There are two distinct types of HWPA: stress-relieving and stress-inducing. In stress-relieving HWPA, the condition appears to distress the PTH, allowing it to survive hundreds or thousands of thermal cycles without failure. In stress-inducing HWPA, the stress appears to greatly increase, causing the PTH to fail in just a few thermal cycles. What we consider a failure is an increase greater than 10% in the overall resistance in the circuit. A crack that partially bridges the copper at the internal interface is enough to cause a failure.

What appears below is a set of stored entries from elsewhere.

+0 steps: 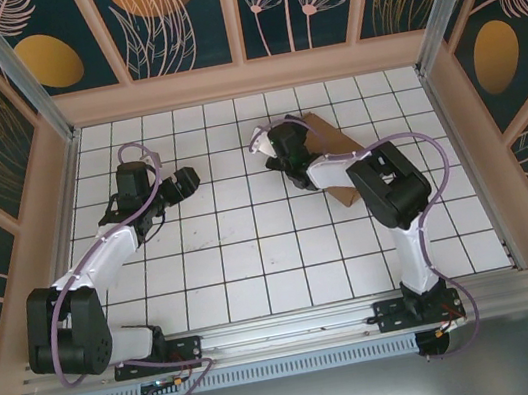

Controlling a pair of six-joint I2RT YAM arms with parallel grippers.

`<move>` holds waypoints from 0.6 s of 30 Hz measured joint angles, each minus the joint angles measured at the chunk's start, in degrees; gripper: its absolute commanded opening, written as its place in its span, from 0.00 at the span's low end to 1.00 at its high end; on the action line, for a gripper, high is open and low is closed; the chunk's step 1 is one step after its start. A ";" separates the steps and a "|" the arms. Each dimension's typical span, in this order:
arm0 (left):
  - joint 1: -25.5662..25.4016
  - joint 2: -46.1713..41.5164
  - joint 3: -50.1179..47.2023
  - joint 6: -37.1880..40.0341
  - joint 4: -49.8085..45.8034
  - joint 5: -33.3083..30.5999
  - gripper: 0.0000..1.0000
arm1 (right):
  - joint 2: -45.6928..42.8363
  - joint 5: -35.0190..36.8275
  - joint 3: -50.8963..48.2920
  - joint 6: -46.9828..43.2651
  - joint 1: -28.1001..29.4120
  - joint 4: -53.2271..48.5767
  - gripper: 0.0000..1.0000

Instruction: Fold the paper box

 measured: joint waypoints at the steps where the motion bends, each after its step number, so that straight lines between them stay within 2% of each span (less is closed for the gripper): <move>1: 0.00 0.00 0.00 0.00 0.02 0.02 0.89 | 0.35 -0.63 -0.17 0.74 -0.07 -0.28 0.99; 6: 0.00 0.00 0.00 0.22 0.00 0.39 0.89 | 0.68 -6.16 -0.57 4.24 -0.09 -1.09 0.99; 11: 0.00 0.00 0.00 0.24 0.02 0.44 0.89 | -1.86 -17.84 -3.04 9.79 -0.63 -3.21 0.99; 15: 0.00 0.00 0.00 0.46 0.11 -0.46 0.93 | -8.72 -26.69 -9.33 17.38 -2.36 -0.37 0.99; 18: 0.02 -0.76 -1.18 0.52 1.77 -5.60 0.94 | -17.40 -32.94 -17.05 26.05 -6.45 6.29 0.98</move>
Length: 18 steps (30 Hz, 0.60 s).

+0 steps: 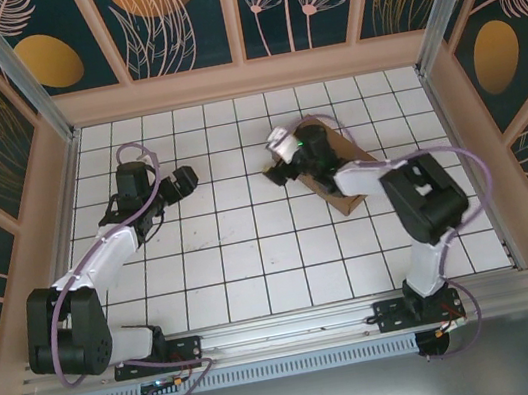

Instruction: Fold the paper box

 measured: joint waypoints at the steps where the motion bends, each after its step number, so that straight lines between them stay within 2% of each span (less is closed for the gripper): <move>1: -0.02 -1.11 -1.46 0.13 1.38 -1.88 0.94 | -2.84 -1.77 -2.27 3.06 -2.01 2.60 0.98; 2: 0.00 -2.62 -3.26 0.26 2.93 -3.58 0.98 | -5.49 -3.41 -4.48 6.16 -4.28 5.66 0.98; 6: -0.02 -12.98 -13.49 2.60 12.24 -11.87 0.99 | -15.23 -7.41 -13.73 17.51 -15.45 16.37 0.99; 10: 0.00 -17.57 -19.32 9.51 22.29 -18.88 0.99 | -23.23 -5.49 -22.97 24.24 -25.20 19.67 0.99; 13: 0.09 -17.86 -24.41 16.11 30.84 -23.10 0.99 | -28.04 -1.75 -28.44 25.64 -29.16 19.10 0.99; 18: 2.56 -13.60 -30.62 23.47 40.50 -27.45 0.99 | -29.35 3.06 -33.35 24.37 -29.79 18.75 0.99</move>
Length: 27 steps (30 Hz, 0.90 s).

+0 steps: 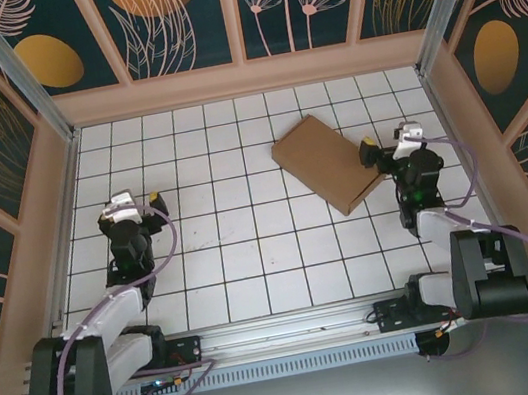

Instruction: Fold the paper box

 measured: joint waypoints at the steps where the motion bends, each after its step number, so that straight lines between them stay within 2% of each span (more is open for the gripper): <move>1: 0.46 1.60 -0.02 0.63 1.33 -0.20 0.99 | 0.52 0.35 -1.01 -0.07 -0.04 0.79 0.99; 6: 2.12 11.02 -0.46 2.14 12.24 0.76 0.99 | 8.46 0.66 -6.69 0.00 -0.35 9.88 0.99; 11: 6.95 16.63 -0.44 1.20 18.78 5.38 0.99 | 16.26 0.26 -8.09 0.02 -0.35 20.68 0.99; 14: 8.20 22.23 -0.46 0.81 25.31 8.11 0.99 | 17.62 -0.02 -8.44 0.00 -0.37 22.91 0.99; 27: 8.20 23.58 -0.48 1.07 28.02 13.40 0.99 | 17.66 -0.81 -7.39 0.00 -0.68 23.85 0.99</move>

This column is based on my experience in test reliability of interconnect stress test (IST) coupons. I am addressing HWPA that features moderate to severe outgassing. There may be HWPA due to thermal stressing of the board without any significant outgassing, but this type of HWPA is subtle, and it presents as a dark line between the plating and the dielectric of the hole wall. This type of HWPA is rarely detected.

Stress-Relieving HWPA

Stress-relieving is the most common type of HWPA. It appears that the adhesion of copper plating to the dielectric is reduced most likely due to problems with the application of electroless copper plating adhering to the dielectric of the hole wall. At the same time, the adhesion is strong at the copper’s internal interconnection. In fact, experience suggests that the adhesion of the electroless copper is stronger than the copper plating. This process frequently produces strong interconnections to copper inner layers. This condition may result in a hole wall that looks like a stack of forward or backward “Ds” running the length of the hole where the top and the bottom of the “Ds” is at an internal interconnect.